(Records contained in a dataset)
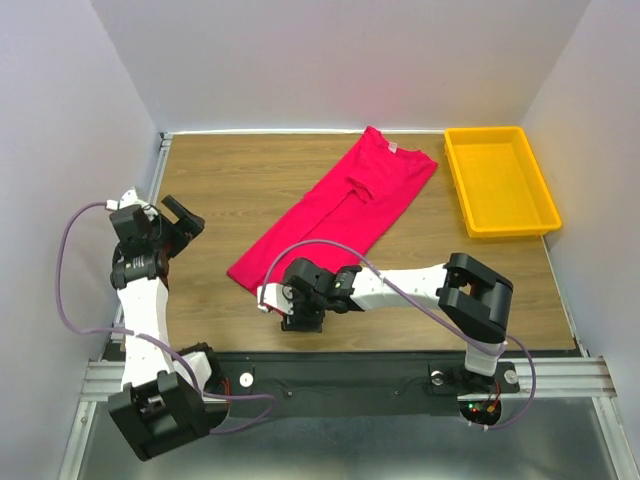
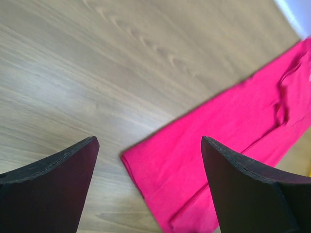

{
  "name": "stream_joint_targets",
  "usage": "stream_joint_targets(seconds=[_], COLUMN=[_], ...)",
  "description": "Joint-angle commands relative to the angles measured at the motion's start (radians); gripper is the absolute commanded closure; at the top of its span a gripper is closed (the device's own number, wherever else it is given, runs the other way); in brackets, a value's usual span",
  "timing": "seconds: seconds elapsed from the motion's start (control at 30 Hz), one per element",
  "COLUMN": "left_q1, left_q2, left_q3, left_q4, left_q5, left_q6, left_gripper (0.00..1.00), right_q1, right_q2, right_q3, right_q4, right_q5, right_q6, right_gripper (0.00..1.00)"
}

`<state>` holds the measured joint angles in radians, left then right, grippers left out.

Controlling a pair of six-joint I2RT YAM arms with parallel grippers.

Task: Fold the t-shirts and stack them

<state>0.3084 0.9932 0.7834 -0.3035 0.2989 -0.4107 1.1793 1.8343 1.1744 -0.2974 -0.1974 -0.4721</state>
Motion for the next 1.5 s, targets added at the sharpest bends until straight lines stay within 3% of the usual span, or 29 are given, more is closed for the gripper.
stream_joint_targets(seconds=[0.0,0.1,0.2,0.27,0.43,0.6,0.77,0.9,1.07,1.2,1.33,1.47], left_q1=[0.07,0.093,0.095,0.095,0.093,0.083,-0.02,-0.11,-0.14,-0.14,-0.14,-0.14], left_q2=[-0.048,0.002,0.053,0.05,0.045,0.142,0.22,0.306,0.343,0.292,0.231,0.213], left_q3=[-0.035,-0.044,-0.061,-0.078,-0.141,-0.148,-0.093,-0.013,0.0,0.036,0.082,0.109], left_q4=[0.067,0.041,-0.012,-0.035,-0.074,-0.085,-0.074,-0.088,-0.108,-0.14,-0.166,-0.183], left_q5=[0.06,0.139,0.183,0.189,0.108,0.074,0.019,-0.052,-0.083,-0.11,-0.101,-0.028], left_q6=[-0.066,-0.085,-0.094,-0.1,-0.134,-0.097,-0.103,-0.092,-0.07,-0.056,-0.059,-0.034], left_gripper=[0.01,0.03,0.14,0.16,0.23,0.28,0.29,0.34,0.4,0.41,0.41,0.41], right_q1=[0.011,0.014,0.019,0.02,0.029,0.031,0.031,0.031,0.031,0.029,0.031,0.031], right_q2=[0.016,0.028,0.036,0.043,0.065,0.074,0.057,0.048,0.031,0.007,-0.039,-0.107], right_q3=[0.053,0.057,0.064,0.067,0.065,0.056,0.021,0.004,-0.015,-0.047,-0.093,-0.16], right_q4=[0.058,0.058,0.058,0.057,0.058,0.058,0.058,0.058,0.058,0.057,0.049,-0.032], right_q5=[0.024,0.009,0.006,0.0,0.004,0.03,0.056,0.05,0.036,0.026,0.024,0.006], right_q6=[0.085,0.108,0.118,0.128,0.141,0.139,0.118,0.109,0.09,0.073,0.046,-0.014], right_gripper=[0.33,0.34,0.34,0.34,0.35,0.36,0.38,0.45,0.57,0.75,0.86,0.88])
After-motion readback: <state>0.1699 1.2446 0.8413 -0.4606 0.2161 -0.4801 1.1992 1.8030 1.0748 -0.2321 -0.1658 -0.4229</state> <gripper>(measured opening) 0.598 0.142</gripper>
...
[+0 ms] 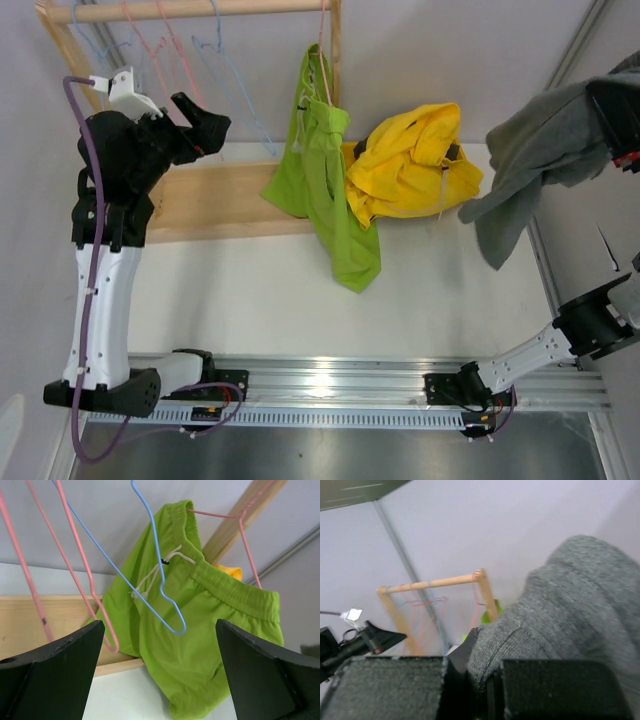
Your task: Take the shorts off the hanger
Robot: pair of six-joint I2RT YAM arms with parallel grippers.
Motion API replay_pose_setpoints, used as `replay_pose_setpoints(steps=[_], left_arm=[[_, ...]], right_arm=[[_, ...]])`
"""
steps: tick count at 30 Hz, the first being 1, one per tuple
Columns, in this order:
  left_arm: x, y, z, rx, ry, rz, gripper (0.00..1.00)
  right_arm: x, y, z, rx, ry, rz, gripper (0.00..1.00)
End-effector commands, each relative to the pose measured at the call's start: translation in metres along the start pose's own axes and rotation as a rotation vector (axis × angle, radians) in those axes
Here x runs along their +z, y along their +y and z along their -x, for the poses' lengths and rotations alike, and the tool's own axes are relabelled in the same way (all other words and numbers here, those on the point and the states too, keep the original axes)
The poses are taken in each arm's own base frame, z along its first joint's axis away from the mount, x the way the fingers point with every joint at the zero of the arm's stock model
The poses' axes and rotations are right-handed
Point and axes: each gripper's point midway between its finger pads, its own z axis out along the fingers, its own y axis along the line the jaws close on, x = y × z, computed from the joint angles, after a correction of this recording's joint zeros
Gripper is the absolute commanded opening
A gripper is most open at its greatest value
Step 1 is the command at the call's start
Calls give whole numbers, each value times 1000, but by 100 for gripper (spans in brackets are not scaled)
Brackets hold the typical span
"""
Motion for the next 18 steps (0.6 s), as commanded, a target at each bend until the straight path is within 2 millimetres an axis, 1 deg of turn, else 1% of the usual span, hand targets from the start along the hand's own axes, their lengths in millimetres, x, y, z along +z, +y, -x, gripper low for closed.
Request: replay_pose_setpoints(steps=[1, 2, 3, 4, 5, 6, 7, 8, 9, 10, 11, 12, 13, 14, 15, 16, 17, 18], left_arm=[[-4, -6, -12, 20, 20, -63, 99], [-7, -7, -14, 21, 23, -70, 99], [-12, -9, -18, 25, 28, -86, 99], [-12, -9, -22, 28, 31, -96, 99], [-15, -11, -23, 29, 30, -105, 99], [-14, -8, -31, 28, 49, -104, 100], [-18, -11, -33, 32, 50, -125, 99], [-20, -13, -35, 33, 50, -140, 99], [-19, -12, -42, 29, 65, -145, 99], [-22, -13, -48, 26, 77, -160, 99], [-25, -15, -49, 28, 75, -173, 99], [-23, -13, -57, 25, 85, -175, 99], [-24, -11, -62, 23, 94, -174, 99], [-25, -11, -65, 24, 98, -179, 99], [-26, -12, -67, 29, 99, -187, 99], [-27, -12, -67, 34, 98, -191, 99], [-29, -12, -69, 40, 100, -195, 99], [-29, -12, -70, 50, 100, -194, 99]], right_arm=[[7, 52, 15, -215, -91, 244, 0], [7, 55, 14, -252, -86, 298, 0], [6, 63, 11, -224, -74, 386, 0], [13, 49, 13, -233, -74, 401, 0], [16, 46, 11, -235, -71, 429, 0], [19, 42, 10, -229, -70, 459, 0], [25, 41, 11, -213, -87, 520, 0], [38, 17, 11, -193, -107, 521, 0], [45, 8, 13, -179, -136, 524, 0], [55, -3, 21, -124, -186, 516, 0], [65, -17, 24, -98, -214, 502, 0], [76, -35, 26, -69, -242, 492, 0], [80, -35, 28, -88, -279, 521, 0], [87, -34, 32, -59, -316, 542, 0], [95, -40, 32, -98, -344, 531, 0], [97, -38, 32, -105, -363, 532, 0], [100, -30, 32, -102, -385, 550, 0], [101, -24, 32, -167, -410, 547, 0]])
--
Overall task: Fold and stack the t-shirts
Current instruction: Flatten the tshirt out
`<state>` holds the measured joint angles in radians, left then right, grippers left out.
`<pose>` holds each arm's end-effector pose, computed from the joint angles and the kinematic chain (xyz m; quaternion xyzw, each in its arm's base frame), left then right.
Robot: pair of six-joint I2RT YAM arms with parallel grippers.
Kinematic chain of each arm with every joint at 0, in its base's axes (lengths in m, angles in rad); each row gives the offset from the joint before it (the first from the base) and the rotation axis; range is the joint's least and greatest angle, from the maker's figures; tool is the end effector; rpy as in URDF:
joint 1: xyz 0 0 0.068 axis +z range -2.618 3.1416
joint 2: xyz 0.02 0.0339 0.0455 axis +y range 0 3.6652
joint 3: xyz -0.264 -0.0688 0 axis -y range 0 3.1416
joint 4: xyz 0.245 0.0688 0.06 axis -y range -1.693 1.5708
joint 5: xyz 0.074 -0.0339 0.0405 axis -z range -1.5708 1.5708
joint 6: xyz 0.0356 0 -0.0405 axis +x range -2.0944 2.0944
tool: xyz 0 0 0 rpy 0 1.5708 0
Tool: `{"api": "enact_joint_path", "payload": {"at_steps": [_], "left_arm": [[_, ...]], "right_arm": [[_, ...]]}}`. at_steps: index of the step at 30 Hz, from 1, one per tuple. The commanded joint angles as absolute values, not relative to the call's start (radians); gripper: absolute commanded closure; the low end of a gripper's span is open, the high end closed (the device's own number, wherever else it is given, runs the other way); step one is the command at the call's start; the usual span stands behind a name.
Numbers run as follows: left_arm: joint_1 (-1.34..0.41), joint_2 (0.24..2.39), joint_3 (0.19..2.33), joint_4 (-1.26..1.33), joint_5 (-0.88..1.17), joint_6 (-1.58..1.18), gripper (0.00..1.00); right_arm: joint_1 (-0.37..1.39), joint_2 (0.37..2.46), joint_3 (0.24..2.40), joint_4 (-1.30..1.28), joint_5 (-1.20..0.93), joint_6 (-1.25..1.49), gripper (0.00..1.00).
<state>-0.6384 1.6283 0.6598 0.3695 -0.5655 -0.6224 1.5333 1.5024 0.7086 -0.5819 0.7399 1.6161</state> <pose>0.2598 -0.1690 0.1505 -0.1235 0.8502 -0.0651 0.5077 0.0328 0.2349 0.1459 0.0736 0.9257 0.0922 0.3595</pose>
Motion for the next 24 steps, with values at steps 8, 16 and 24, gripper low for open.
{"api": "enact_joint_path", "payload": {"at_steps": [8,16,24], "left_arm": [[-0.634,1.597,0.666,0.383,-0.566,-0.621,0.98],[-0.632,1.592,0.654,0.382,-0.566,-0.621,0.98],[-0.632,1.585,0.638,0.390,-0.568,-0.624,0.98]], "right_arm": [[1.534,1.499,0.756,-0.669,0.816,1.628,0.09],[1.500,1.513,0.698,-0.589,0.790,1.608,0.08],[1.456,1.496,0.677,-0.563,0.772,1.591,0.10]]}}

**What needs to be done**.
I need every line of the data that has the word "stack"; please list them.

**Result of this exercise**.
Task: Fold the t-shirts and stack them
Overall task: Fold and stack the t-shirts

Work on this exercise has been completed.